Data governance solves multiple KM challenges
Data governance is at the hub of multiple KM functions. It ensures that information is reliable, discoverable, and secure from unauthorized use. In addition, it supports digital transformation because it entails integration across multiple sources of data, promotes the maintenance of quality data, and catalyzes a deep understanding of how data is used and shared. The data governance market is predicted to reach $2.73 billion in 2023 and to grow at about 20% per year to reach $6.71 billion by 2028, according to Mordor Intelligence. This growth is driven by the need to automate compliance and to use the constantly growing volume of data to achieve positive business outcomes.
Data quality sets the stage
Backcountry, founded in Park City, Utah, in 1996, sells outdoor sports clothing and equipment from specialty brands such as Stoic and Helinox. Its products are sold online and in stores in Seattle; Boulder, Colo.; Chicago; Washington, D.C.; and other U.S. locations. With hundreds of products and an extensive customer base, managing data is a priority for Backcountry. Its repositories include data for customer acquisition, segmentation and personalization, marketing, and customer support.
As a result of having to contend with many data sources, Backcountry decided to move to a cloud-based data warehouse that could accommodate a burgeoning volume of data. However, the increased scale and complexity of the data operations and pipelines created data quality issues that prompted Backcountry to explore Monte Carlo’s Data Observability Platform. Although each application could track data as it flowed through its own model, Backcountry wanted a solution that would integrate with all parts of the data stack and pipelines.
By using the Monte Carlo Data Observability Platform, Backcountry was able to obtain visibility throughout its data stack.

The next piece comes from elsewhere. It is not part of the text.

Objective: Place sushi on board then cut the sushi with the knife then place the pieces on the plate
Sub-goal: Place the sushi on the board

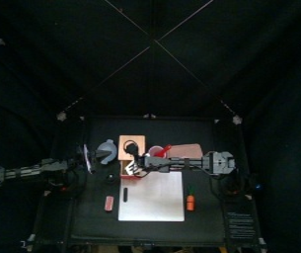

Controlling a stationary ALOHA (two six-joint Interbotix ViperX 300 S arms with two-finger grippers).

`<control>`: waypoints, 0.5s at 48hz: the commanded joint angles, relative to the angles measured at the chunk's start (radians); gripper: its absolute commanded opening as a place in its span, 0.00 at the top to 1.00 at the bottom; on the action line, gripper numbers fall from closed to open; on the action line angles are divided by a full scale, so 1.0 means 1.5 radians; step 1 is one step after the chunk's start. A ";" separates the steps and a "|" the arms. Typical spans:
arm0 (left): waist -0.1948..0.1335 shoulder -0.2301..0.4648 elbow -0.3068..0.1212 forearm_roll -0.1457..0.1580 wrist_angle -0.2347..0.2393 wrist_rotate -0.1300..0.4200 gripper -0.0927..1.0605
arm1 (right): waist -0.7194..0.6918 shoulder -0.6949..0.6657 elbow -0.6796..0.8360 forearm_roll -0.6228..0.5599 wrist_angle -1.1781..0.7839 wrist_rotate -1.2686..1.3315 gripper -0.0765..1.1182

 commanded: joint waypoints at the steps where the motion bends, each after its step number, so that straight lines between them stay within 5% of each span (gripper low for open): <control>1: 0.002 0.001 -0.006 -0.008 -0.007 -0.001 0.83 | 0.001 -0.011 -0.019 -0.001 -0.004 0.013 0.20; 24: 0.002 0.001 -0.003 -0.013 -0.007 0.000 0.83 | 0.000 0.038 -0.064 -0.027 0.018 0.017 0.21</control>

In addition, it reduced costs by automating tasks that had previously been done manually and was able to resolve data issues more quickly. For example, the data team was immediately notified when 50,000 rows in a table were unexpectedly deleted. The Data Observability Platform was able to point the team to an issue with a data source, and the error was quickly mitigated.

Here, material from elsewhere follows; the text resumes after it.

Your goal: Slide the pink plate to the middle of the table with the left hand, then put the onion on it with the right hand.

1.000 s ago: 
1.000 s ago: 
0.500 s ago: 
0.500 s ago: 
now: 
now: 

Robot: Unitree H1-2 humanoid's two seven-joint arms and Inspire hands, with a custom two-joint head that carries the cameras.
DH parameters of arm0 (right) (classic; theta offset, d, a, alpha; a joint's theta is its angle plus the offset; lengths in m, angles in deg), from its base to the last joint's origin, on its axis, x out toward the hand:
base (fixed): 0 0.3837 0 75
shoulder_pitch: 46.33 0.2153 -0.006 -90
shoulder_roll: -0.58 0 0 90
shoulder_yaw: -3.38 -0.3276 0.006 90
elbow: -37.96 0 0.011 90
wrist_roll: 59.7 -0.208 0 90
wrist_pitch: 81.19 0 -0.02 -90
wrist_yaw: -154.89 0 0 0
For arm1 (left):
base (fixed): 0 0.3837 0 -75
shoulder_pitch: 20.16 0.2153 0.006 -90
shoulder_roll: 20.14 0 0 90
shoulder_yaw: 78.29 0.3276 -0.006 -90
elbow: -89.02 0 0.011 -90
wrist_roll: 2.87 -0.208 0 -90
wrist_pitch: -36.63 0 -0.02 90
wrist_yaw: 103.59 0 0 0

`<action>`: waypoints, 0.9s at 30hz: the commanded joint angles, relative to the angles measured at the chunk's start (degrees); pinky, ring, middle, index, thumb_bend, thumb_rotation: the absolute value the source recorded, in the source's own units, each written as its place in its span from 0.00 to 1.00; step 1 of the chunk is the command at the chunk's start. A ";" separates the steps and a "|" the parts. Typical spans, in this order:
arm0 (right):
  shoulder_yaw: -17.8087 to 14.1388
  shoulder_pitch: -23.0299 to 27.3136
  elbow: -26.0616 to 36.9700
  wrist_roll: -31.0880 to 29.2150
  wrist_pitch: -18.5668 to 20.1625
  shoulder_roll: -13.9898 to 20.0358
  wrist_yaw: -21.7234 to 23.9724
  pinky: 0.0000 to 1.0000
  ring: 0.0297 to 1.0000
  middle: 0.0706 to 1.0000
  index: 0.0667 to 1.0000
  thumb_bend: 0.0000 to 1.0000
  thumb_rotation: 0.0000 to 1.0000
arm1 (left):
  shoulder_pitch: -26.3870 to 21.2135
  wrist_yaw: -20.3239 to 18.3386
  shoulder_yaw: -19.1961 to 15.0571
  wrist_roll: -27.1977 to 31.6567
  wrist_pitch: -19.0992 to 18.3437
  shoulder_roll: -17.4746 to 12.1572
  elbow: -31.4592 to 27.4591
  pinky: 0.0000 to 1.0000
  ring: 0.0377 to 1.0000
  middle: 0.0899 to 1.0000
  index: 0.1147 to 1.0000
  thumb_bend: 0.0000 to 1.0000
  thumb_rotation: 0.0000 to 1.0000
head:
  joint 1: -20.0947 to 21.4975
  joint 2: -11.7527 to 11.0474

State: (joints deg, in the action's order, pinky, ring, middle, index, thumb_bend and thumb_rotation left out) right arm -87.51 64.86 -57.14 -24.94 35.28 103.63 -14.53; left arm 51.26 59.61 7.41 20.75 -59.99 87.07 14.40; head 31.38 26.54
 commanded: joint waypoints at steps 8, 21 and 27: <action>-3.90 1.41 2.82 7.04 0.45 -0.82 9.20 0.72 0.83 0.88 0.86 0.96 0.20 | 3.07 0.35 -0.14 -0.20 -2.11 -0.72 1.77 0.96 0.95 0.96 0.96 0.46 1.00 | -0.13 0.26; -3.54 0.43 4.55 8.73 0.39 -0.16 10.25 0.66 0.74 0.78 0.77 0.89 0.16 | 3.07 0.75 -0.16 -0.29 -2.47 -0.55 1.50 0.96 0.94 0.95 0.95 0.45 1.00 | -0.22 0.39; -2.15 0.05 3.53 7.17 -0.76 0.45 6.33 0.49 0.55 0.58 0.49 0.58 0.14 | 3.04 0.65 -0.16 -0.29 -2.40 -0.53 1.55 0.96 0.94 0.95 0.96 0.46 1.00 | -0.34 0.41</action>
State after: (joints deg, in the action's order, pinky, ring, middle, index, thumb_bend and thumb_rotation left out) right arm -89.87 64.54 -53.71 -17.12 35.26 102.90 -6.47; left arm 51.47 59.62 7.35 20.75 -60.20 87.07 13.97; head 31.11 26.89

The Monte Carlo Data Observability Platform integrates with key elements of an organization’s data stack and monitors data flows throughout the enterprise. “The goal is to find anomalies that indicate data quality issues before they have time to have an impact,” said Lior Gavish, CTO and co-founder of Monte Carlo Data. The data observability tool analyzes patterns in data and detects deviations from the expected patterns. “Alerts can be sent out to the appropriate data stewards via Slack, Teams, or what- ever communication mode the company desires,” continued Gavish.
Potential data incidents fall into four categories: freshness (how often data is updated), volume (the expected quantity of data), data quality (ensuring data is complete and accurate), and schema (accounting for any data changes in the structure). Each of these factors needs to be observable, along with data lineage—where the data came from and where it is going. Once a problem is identified, Monte Carlo provides context about the data, zeroing in on all potential root causes. Data lineage provides a visualization of the data flow and shows how errors in one table may cascade downstream to dashboards consumed by business users.